** Problem requirements **
Where a line holds the word "image", copy that line from the data below.

** Records supplied **
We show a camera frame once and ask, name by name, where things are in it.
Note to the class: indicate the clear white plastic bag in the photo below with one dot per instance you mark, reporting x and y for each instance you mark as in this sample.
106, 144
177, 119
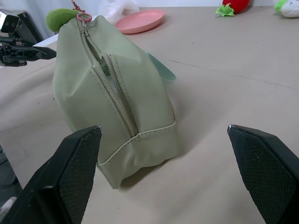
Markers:
121, 8

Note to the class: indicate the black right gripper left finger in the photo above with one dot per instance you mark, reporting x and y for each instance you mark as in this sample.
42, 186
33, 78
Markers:
58, 182

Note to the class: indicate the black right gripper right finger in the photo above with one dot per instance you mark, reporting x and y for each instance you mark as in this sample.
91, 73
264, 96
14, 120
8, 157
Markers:
268, 172

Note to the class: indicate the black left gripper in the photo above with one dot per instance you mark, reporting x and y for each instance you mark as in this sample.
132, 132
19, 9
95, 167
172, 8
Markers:
10, 40

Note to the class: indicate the green plush charm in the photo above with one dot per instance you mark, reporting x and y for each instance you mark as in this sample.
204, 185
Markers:
57, 19

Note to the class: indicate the pink round plate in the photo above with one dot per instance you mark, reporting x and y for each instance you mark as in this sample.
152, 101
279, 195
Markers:
140, 21

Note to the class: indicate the white green plush toy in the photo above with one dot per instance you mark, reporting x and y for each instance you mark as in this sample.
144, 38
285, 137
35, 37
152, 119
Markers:
288, 9

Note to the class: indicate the light green zipper pouch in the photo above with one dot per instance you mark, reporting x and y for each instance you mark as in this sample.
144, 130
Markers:
81, 93

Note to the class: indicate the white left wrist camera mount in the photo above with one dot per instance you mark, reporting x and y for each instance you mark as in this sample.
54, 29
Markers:
9, 22

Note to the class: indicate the red strawberry plush toy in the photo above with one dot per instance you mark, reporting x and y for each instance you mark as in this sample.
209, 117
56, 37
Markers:
236, 5

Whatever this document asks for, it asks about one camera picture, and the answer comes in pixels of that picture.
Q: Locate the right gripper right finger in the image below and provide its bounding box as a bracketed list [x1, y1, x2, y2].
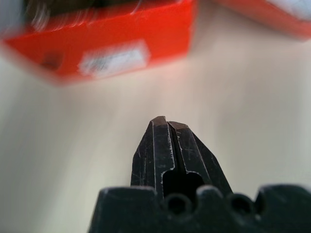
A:
[168, 121, 233, 195]

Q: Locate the orange cardboard box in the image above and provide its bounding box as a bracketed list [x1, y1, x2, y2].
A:
[0, 0, 311, 87]

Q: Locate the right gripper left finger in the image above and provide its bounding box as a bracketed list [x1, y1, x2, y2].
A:
[130, 116, 177, 195]

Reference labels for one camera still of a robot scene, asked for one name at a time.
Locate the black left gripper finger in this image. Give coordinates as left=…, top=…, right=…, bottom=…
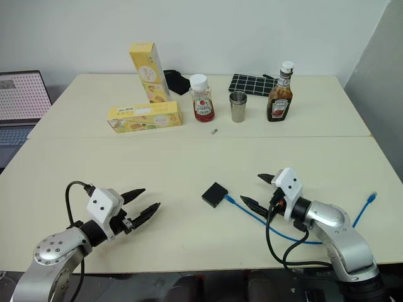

** Exercise output **
Q: Locate the right gripper right finger in the image below and provide its bounding box as a bracketed list [x1, y1, x2, y2].
Q: Locate the orange cardboard box in the image above and provide its bounding box as a bracketed list [x1, y1, x2, y2].
Q: Locate the right gripper left finger in the image above and provide its bounding box as a bracketed list [x1, y1, x2, y2].
Locate the black left gripper finger in this image. Give coordinates as left=…, top=…, right=…, bottom=…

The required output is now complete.